» WORK INSTRUCTION
Whenever a line in the data holds the string "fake", pull that line out.
-------
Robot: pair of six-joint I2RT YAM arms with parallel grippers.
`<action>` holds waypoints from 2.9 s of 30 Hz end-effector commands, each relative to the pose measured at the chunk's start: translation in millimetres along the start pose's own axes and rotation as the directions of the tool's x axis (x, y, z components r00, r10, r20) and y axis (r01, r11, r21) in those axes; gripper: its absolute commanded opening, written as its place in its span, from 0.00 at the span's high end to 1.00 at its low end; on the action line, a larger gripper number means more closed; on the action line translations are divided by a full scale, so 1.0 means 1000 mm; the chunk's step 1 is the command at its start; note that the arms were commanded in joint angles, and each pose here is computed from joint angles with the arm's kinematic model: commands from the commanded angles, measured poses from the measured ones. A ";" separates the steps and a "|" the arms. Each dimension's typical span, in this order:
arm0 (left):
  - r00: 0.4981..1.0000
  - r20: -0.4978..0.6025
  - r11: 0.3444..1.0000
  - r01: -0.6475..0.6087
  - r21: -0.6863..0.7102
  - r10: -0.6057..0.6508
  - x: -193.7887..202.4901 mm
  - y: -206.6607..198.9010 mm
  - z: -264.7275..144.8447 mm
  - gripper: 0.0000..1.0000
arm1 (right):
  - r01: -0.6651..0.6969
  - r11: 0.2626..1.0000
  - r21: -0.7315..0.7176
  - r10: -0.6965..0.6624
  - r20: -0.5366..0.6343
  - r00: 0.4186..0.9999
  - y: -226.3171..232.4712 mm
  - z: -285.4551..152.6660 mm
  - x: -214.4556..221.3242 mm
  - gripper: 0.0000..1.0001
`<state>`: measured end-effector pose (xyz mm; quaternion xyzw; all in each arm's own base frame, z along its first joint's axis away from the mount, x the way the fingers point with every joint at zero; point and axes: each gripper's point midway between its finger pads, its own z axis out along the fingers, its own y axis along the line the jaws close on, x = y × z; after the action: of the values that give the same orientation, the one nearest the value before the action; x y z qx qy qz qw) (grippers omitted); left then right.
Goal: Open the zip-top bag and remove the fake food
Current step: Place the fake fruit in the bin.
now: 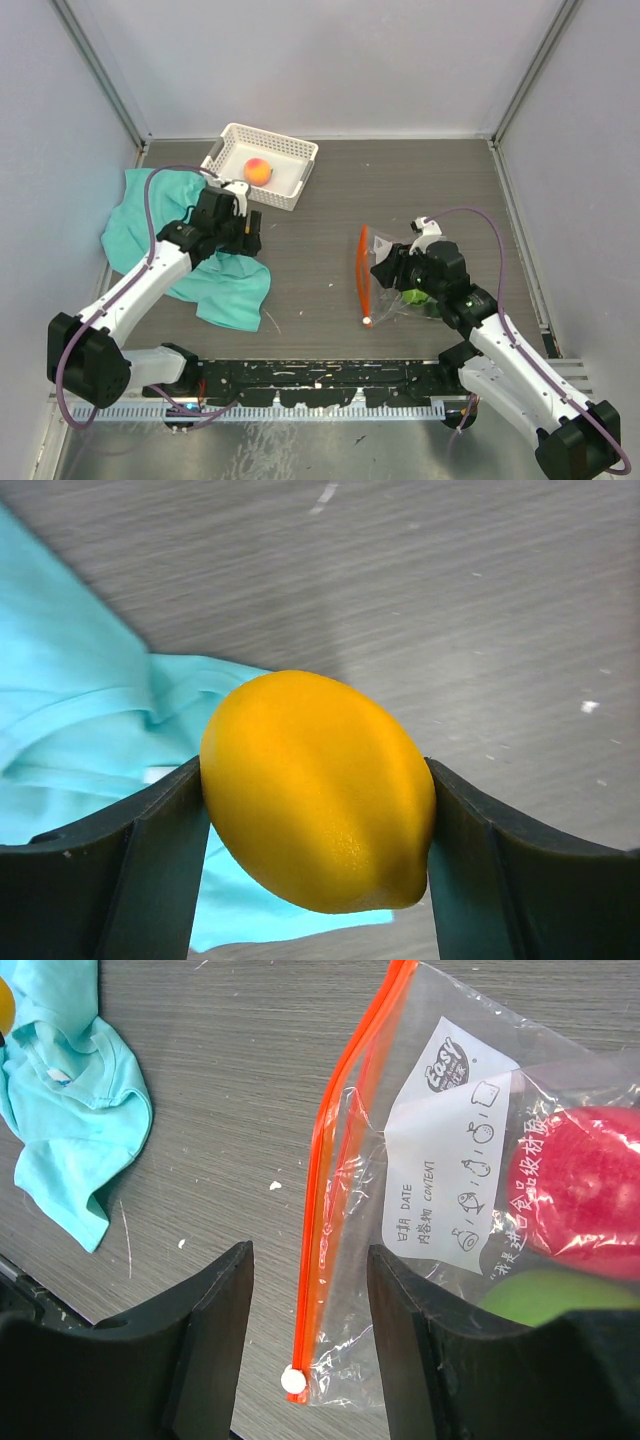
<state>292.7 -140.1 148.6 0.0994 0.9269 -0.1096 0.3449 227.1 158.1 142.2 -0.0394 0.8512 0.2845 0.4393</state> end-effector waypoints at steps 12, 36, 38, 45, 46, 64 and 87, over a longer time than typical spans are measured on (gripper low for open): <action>0.913 0.286 0.881 -0.137 -0.454 0.290 -0.082 0.076 -0.008 0.93 | 0.022 0.999 -0.027 -0.021 0.049 0.999 0.006 0.003 -0.013 0.45; 0.762 0.351 0.694 -0.174 -0.699 0.545 -0.177 0.098 0.084 1.00 | 0.036 0.999 -0.032 -0.035 0.049 0.998 0.006 0.002 -0.012 0.45; 0.760 0.360 0.702 -0.173 -0.691 0.541 -0.182 0.096 0.085 1.00 | 0.039 0.999 -0.031 -0.037 0.047 0.998 0.005 0.003 -0.012 0.45; 0.761 0.389 0.725 -0.152 -0.671 0.519 -0.205 0.099 0.097 1.00 | 0.048 0.998 -0.034 -0.046 0.041 0.998 0.006 0.005 -0.013 0.45; 0.765 0.399 0.738 -0.145 -0.659 0.506 -0.209 0.099 0.100 0.99 | 0.049 0.998 -0.034 -0.048 0.042 0.998 0.006 0.005 -0.013 0.45; 0.967 0.214 0.901 -0.036 -0.433 0.142 -0.220 0.137 0.153 0.70 | 0.047 0.998 -0.036 -0.046 0.035 0.998 0.005 0.005 -0.009 0.45; 0.973 0.142 0.893 0.226 -0.390 -0.184 -0.222 0.146 0.151 0.02 | 0.042 0.998 -0.044 -0.041 0.040 0.998 0.006 0.001 -0.008 0.45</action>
<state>589.0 -65.1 132.1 -0.0463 0.9264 0.0586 0.3691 226.3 160.4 135.0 -0.0538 0.8526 0.2852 0.4346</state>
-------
» RESPONSE TO THIS EXERCISE
Goal: Open the zip-top bag and remove the fake food
Current step: Place the fake fruit in the bin.

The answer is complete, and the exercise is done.